Hungary Has Fifth Highest Death Rate In EU
- 19 Jul 2019 7:33 AM
- Budapest Business Journal
Eurostat says that the absolute numbers of deaths across EU Member States are adjusted to the size and structure of the population. With 1,602 deaths per 100,000 inhabitants, Bulgaria had the highest death rate in the EU in 2016, followed by Latvia and Romania (both 1,476), Lithuania (1,455), and Hungary (1,425).
The lowest death rate across the Member States was recorded in Spain (829 deaths per 100,000 inhabitants), ahead of France (838), Italy (843), Malta (882), Luxembourg (905), and Sweden (913).
The death rate stood on average at 1,002 deaths per 100,000 inhabitants across the EU in 2016.
In 2016, 5.1 million people died in the EU, about 80,000 fewer than in the previous year.
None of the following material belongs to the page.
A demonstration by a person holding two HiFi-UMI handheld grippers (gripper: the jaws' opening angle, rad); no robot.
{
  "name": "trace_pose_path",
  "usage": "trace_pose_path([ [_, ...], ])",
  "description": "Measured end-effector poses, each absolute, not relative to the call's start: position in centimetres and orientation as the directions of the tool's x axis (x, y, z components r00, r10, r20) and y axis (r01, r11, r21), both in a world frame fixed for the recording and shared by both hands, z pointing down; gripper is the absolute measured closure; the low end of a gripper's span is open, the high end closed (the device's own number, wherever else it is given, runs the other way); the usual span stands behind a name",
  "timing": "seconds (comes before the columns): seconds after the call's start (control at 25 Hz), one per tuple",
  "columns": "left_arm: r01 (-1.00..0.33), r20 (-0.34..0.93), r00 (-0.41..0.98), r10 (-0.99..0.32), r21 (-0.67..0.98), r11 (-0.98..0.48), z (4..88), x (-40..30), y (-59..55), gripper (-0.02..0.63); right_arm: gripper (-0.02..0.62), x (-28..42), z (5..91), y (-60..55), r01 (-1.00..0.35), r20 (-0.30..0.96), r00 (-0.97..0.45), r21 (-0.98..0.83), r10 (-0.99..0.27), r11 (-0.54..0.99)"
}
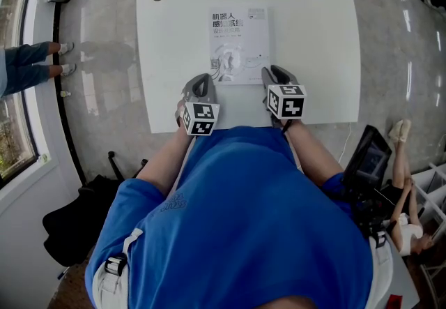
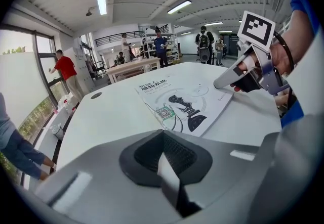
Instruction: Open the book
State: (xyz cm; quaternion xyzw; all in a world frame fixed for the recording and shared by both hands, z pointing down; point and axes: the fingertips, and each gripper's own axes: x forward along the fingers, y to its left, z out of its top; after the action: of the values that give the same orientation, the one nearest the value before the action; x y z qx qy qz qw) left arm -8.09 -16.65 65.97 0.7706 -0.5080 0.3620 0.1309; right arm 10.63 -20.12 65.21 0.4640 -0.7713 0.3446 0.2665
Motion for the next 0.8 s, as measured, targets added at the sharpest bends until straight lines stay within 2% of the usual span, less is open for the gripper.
trace_pose_path([
  [0.32, -0.875, 0.698, 0.218, -0.682, -0.171, -0.454, 66.4, -8.2, -17.0, 0.600, 0.503, 10.4, 65.7, -20.7, -0.878, 0.718, -0.479, -0.393, -0.505, 0.274],
  [0.8, -0.869, 0.695, 0.215, -0.687, -0.185, -0.459, 67.5, -8.2, -17.2, 0.600, 0.504, 10.4, 64.6, -20.0, -0.855, 0.655, -0.516, -0.440, -0.552, 0.277],
])
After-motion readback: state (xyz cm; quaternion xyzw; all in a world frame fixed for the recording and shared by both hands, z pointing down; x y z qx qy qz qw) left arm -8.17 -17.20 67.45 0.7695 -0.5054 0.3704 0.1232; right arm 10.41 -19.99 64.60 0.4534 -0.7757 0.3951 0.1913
A third of these deaths occurred among people aged below 75 (1.7 mln, 33%), while 1.5 mln people died between the ages of 75 and 85 (29%) in 2016. Some 1.9 mln deaths concerned people aged 85 and over (38%).
In Hungary, the population declined by 41,300, or by 3%, in 2018 as a net result of 89,800 live births and 131,100 deaths during the year.
The population has continued to fall in 2019, despite the government having announced in February a radical package of tax breaks and cheap loans for women committed to having children, in an effort to reverse Hungaryʼs persistent population decline.
Leading causes of death
Slightly over 1.8 mln people died from diseases of the circulatory system, while 1.3 mln died from cancer in Europe in 2016. These two causes were responsible for 36% and 26% of all deaths, respectively.
Diseases of the circulatory system were the main cause of death in all member states, except in Denmark, France, the Netherlands and the United Kingdom, where cancer took first place.
Diseases of the respiratory system were the third main cause of death in the EU, killing 422,000 people in 2016 (8% of all deaths).
A significant share of deaths in the EU was also due to accidents and other external causes of deaths (237,000 deaths, 5% of all deaths in the EU), diseases of the digestive system (222,000 deaths, 4%), mental and behavioral diseases such as dementia (220,000 deaths, 4%), and diseases of the nervous system including Alzheimer’s (219,000 deaths, 4%).